Talks between the Brewers and Phillies on closer Jonathan Papelbon do not appear to be gaining momentum, according to Tom Haudricourt of the Milwaukee Journal-Sentinel (Twitter links). There was “no traction today” and there remains “no reason to believe” that a deal is close, says Haudricourt. The Papelbon situation comes down to money, writes Ken Rosenthal of FOX Sports, who says that the veteran righty “almost certainly” would require Milwaukee to guarantee his 2016 option as a condition of waiving his no-trade rights against the club. Echoing that focus on the bottom line, Jim Salisbury of CSNPhilly.com writes that the the cost may be large but the Phillies need to pay what’s necessary to move on from Papelbon.

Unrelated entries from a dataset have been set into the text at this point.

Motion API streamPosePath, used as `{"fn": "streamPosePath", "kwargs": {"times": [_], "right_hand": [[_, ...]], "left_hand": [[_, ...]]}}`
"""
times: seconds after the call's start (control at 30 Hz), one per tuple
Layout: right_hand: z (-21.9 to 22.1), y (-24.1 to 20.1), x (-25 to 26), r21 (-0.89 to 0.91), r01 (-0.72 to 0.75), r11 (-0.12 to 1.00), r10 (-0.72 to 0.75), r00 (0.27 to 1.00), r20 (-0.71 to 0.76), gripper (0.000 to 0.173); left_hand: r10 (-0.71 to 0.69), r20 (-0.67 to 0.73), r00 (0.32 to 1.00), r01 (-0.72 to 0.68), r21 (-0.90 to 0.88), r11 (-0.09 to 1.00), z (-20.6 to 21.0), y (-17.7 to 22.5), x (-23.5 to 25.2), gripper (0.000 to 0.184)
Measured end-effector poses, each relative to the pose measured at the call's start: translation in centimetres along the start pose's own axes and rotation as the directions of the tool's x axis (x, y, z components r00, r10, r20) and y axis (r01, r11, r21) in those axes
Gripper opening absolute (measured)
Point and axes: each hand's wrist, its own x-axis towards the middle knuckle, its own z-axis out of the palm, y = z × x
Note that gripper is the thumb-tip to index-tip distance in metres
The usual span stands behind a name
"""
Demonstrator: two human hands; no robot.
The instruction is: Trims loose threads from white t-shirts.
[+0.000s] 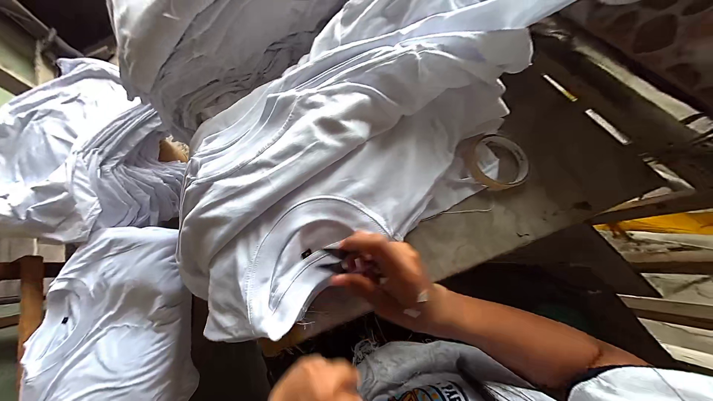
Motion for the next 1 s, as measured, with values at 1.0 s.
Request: {"fn": "streamPosePath", "kwargs": {"times": [1.0], "right_hand": [[-3.7, 1.9, -3.4, -0.222, -0.047, 0.974, 0.018, 0.992, -0.128, 0.028]], "left_hand": [[-0.09, 0.023, 0.996, 0.085, -0.61, 0.788, 7.9, -4.4, 6.7, 0.013]]}}
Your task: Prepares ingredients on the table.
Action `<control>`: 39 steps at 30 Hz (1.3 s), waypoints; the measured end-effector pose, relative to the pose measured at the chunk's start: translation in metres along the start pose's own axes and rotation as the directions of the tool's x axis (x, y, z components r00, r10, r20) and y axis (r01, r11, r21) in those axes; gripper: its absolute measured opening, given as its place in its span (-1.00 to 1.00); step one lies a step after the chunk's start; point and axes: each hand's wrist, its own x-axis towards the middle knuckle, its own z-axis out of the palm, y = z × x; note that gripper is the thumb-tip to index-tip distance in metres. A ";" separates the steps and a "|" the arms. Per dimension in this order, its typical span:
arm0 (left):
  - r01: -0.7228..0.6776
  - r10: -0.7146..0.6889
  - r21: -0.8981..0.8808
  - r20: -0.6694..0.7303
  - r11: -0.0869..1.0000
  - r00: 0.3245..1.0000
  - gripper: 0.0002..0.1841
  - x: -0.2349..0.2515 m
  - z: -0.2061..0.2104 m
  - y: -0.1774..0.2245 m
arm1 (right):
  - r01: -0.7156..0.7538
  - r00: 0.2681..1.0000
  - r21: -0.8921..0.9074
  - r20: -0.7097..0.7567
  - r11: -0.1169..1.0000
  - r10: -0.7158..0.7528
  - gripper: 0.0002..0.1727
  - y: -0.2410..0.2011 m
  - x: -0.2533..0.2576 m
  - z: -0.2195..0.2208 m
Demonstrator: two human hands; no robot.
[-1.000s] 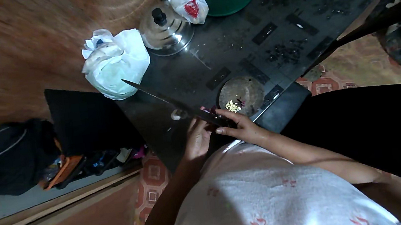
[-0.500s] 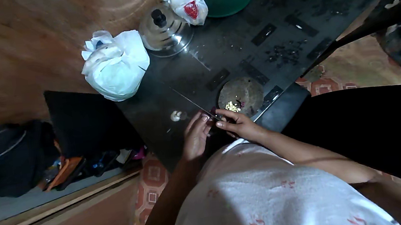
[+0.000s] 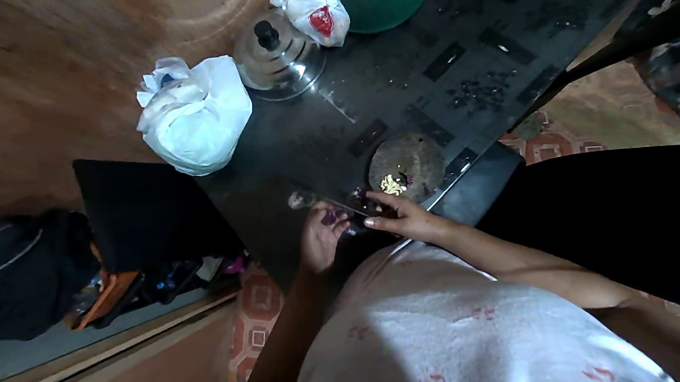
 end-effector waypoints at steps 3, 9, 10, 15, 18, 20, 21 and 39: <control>-0.009 0.009 0.000 -0.026 1.000 1.000 -0.56 -0.004 0.000 0.000 | 0.016 1.000 -0.022 0.004 1.000 -0.016 -0.17 0.002 0.000 0.003; 0.023 -0.023 -0.033 0.000 0.999 1.000 -0.62 -0.007 0.000 0.002 | -0.092 0.995 -0.032 0.046 0.995 0.093 -0.27 0.000 0.004 0.001; 0.031 -0.031 -0.013 0.004 0.999 0.999 -0.64 -0.007 0.002 0.004 | -0.088 0.995 -0.050 0.046 0.995 0.091 -0.28 -0.001 0.004 0.000; 0.057 -0.022 0.233 -0.154 0.971 0.988 -0.72 -0.007 0.014 0.009 | -0.032 0.997 -0.245 0.053 0.969 0.047 -0.27 -0.005 0.002 0.001; 0.080 -0.027 0.278 -0.190 0.957 0.982 -0.78 -0.006 0.015 0.008 | -0.023 0.997 -0.344 0.067 0.939 0.049 -0.24 -0.005 0.003 0.002; 0.093 -0.032 0.282 -0.214 0.955 0.976 -0.79 -0.007 0.015 0.007 | -0.030 0.994 -0.383 0.083 0.923 0.067 -0.24 -0.005 0.003 0.002; 0.098 -0.032 0.284 -0.228 0.954 0.973 -0.81 -0.007 0.016 0.007 | -0.036 0.992 -0.398 0.095 0.917 0.080 -0.24 -0.006 0.003 0.002; 0.118 0.010 0.379 -0.317 0.918 0.948 -0.81 -0.014 0.020 0.001 | -0.113 0.979 -0.560 0.081 0.821 0.190 -0.01 -0.015 -0.002 0.002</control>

Here’s more from the east coast:
- As regards the Phillies‘ most significant trade piece, Cole Hamels, Rosenthal suggests that there is at least some line of thinking in the organization that Hamels and Cliff Lee could front an imposing rotation if a significant free agent arm were added next winter. (Links to Twitter.) That is not to say that a Hamels trade is no longer a possibility, as Rosenthal adds that the club is looking for one MLB-ready, impact prospect to go with further-off talent in a swap.
- The Orioles would seem unwilling to let executive vice president Dan Duquette leave for the Blue Jays in exchange for first-round draft pick Jeff Hoffman alone, Dan Connolly of the Baltimore Sun reports. That does seem to suggest, as Connolly writes, that Baltimore still has a high price tag on Duquette, though the scribe adds that he senses an increased likelihood that a deal gets worked out.
- All this intra-AL East intrigue has left us with plenty to think about, and there are plenty of worthwhile pieces breaking down the situation. Among them: Richard Griffin of the Toronto Star argues that the Blue Jays have bungled the pursuit of a new president and should stop chasing Duquette. And if you are wondering how to go about calculating a reasonable return for an executive, have a look at this piece from last September, in which Jeff Long of Baseball Prospectus attempts to value front office figures in terms of top prospects.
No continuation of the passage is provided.